Naasnya, jika bank mini tidak bisa memenuhi aturan modal minimum dan berganti status menjadi BPR maka mereka berpotensi kehilangan nasabahnya. Hal ini mengingat adanya keterbatasan fungsi saat menjadi BPR, misalnya tidak bisa menjual atau memfasilitasi produk tertentu. 

“Modal yang pas-pasan akan memaksa bank menyalurkan kredit dengan bunga tinggi, yang pada akhirnya memicu risiko kredit macet dan menggerus net interest margin (NIM) hingga return on asset (RoA),” kata dia kepada TrenAsia.com.

Kegamangan Pemegang Saham Pengendali

Direktur Eksekutif Segara Institute Piter Abdullah menilai dari sisi pemegang saham mayoritas, mereka juga dihadapkan pada pilihan yang tidak mudah karena harus mempertimbangkan berbagai faktor sebelum memutuskan untuk menambah modal. Salah satunya kinerja bank yang dimiliki dan prospek bisnis. 

Beberapa bank kecil mencatatkan kinerja yang tidak berjalan baik pada kuartal III-2022. PT Bank Amar Indonesia Tbk (AMAR) misalnya. Dengan modal inti sebesar Rp1,839 triliun, perusahaan masih berkutat dengan kerugian sebesar Rp172,86 miliar. Padahal di kuartal III-2021, masih membukukan laba sebesar Rp565,18 triliun. 

Lalu juga PT Bank Neo Commerce Tbk (BBYB). Dengan modal inti Rp2,113 triliun, perusahaan membukukan rugi Rp601,2 miliar, membengkak jika dibandingkan dengan periode yang sama di tahun sebelumnya yang sebesar Rp264,7 miliar.
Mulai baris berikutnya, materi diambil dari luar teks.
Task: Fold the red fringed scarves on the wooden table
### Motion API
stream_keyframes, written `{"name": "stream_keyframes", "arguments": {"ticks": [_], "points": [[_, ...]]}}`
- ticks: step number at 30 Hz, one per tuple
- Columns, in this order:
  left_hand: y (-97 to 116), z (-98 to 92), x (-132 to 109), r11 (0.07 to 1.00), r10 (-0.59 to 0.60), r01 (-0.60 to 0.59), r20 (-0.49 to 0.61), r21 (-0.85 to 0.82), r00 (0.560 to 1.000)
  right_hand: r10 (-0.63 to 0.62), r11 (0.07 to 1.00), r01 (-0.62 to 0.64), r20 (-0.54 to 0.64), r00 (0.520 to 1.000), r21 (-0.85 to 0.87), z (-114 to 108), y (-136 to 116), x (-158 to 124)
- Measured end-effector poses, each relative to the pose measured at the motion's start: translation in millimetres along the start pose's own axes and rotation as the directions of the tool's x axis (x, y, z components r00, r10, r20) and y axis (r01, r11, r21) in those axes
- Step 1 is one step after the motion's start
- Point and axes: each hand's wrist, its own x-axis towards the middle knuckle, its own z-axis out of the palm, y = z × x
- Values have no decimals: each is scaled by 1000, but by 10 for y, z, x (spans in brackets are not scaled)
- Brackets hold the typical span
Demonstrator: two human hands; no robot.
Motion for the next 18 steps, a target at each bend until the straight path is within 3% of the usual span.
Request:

“Kalau pemiliknya asing, pertimbangannya lebih banyak lagi. MIsalnya bagaimana bisnis perusahaan dari negara asalnya berjalan di Indonesia. Katakan ada satu pabrik yang dimiliki perusahaan Korea, tentu dia bisa mendekati pemilik pabrik tersebut untuk menawarkan pembiayaan pembangunan pabrik,” kata Piter kepada TrenAsia.com.

Menarik dan Diburu Asing

Faktanya, perbankan di Indonesia masih menarik dan dilirik investor asing. Sudah banyak nama investor asing memenuhi daftar pemiliki bank bank di Indonesia, termasuk juga bank mini. 
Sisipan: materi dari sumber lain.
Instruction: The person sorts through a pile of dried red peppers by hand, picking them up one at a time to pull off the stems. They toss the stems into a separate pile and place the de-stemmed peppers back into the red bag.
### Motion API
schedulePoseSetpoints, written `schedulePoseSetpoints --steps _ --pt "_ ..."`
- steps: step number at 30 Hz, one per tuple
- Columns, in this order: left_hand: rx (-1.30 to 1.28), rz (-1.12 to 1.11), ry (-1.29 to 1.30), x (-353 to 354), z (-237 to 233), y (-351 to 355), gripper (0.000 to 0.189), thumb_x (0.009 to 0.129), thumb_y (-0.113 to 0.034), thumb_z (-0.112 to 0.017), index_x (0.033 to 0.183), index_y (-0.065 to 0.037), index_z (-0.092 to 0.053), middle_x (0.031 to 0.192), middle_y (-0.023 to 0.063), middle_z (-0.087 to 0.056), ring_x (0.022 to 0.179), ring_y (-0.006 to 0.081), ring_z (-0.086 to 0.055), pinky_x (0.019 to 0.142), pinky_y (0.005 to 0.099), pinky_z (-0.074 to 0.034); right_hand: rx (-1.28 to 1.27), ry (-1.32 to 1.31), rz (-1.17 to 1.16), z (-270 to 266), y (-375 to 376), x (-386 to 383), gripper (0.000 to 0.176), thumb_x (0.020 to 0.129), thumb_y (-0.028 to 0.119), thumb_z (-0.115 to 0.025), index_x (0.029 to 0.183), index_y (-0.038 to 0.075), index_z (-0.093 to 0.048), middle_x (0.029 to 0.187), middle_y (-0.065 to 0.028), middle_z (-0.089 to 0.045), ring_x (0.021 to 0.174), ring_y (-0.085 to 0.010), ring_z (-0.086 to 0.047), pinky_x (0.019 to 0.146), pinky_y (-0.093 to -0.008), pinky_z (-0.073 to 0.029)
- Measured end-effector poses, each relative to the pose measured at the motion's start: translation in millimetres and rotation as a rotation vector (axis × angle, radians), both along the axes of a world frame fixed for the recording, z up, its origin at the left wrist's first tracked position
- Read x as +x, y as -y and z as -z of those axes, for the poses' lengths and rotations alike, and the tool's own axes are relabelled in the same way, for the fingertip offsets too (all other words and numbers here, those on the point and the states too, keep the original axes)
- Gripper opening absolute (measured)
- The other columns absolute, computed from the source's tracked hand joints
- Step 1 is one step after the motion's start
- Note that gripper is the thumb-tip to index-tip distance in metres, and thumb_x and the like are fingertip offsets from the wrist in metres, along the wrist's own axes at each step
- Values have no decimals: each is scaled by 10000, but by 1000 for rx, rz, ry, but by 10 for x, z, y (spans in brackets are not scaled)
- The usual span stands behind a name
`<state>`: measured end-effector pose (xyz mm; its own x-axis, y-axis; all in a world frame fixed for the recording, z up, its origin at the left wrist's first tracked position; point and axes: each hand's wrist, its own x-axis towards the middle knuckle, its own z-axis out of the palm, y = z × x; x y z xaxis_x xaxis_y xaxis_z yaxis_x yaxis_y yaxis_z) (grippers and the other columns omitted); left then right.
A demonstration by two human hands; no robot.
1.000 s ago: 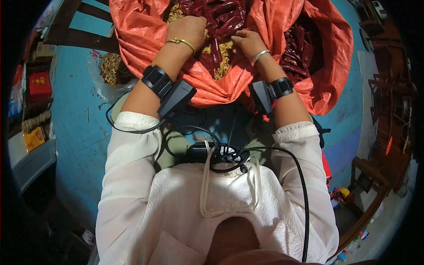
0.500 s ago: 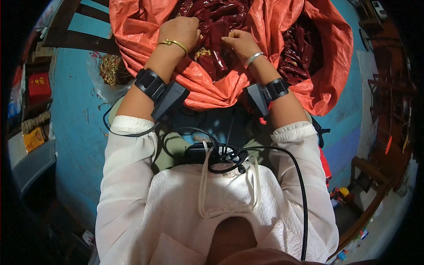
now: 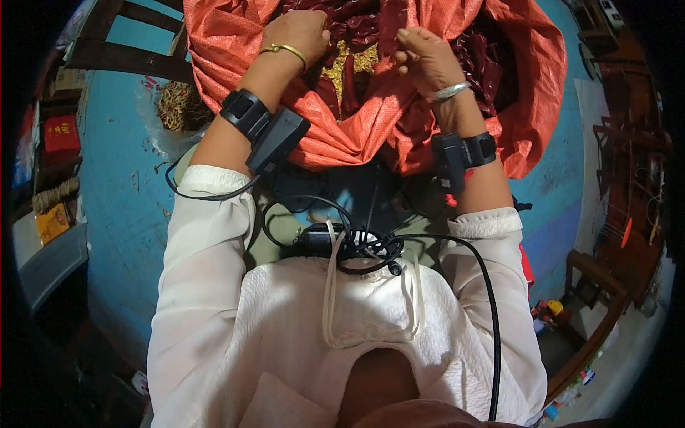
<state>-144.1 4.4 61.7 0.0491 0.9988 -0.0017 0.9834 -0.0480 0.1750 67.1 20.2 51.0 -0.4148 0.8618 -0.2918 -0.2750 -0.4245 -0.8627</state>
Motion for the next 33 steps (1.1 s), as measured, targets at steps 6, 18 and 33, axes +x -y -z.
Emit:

Investor asal Korea Selatan misalnya, APRO Financial Co Ltd yang menggenggam saham PT Bank Oke Indonesia Tbk (DNAR) dengan modal inti saat ini sekitar Rp2,969 triliun. Lalu Kookmin Bank Co Ltd yang menggenggam saham PT Bank KB Bukopin Tbk (BBKP), induk PT Bank Bukopin Syariah dengan modal inti Rp1,109 triliun. 

Lalu Investor Jepang J Trust Co Ltd yang menggenggam saham PT Bank JTrust Indonesia Tbk (BCIC) dengan modal inti Rp2,762 triliun. Investor Hong Kong Equity Global International Ltd yang menggenggam saham PT Bank Ganesha Tbk (BGTG) dengan modal inti Rp2,158 triliun.
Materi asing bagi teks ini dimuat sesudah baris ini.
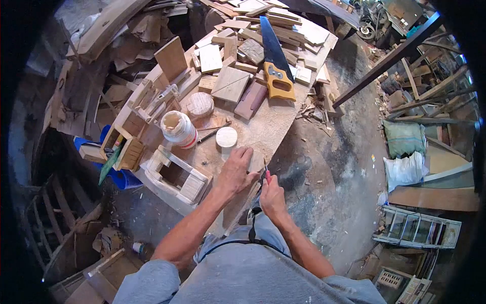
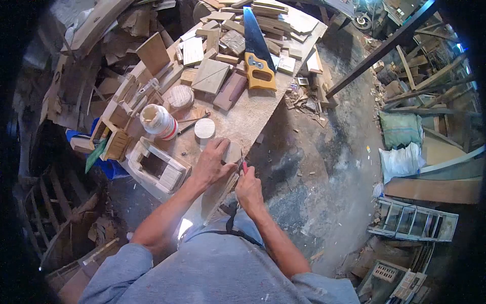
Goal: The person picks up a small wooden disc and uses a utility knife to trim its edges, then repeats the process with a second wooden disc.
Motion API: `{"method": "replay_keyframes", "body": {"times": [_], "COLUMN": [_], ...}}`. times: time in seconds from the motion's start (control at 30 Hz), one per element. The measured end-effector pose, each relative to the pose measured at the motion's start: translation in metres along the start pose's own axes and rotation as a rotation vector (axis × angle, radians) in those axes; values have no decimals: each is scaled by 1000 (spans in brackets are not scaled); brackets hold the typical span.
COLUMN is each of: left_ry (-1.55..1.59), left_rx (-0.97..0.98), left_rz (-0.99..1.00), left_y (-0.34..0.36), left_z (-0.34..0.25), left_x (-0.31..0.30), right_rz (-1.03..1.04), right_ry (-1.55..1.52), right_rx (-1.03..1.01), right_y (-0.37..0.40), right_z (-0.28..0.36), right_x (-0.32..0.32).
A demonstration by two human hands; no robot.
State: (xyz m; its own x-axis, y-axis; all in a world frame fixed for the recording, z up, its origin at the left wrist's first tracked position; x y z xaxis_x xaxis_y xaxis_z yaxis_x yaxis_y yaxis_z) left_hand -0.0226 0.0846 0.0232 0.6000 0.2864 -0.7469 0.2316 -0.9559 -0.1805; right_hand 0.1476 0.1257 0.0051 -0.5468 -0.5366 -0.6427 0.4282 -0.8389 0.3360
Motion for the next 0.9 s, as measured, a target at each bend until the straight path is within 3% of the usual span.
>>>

Kemudian Investor India Bank of India yang menggenggam saham PT Bank SBI Indonesia dengan modal inti Rp2,121 triliun dan PT Bank of India Indonesia (BSDW) dengan modal inti Rp2,008 triliun. Ada juga investor Thailand Kasikorn Vision Financial Company Pte Ltd yang memiliki saham PT Bank Maspion Indonesia Tbk (BMAS) dengan modal inti Rp1,347 triliun. 

Investor asal Singapura, Tolaram Group Inc memiliki saham PT Bank Amar Indonesia Tbk (AMAR). Bahkan fintek asal China Akulaku turut menggenggam saham PT Bank Neo Commerce Tbk (BBYB).

Mereka semua kepincut profitabilitas perbankan Indonesia yang dinilai masih sangat baik. Net Interest Margin (NIM) Indonesia berada di level 4,8% per September 2022, jauh lebih tebal dibanding Singapura misalnya yang hanya 1%.

Selain itu, spread atau selisih suku bunga pinjaman dengan bunga simpanan di Indonesia pada 2021 mencapai 5,26%. Jauh lebih tinggi dibanding negara tetangga seperti Vietnam yang hanya 4,44%, Thailand yang mencapai 2,65% dan Malaysia yang hanya 1,88%. Sebagai catatan, makin tinggi spread suku bunga, profitabilitas atau NIM perbankan juga makin baik.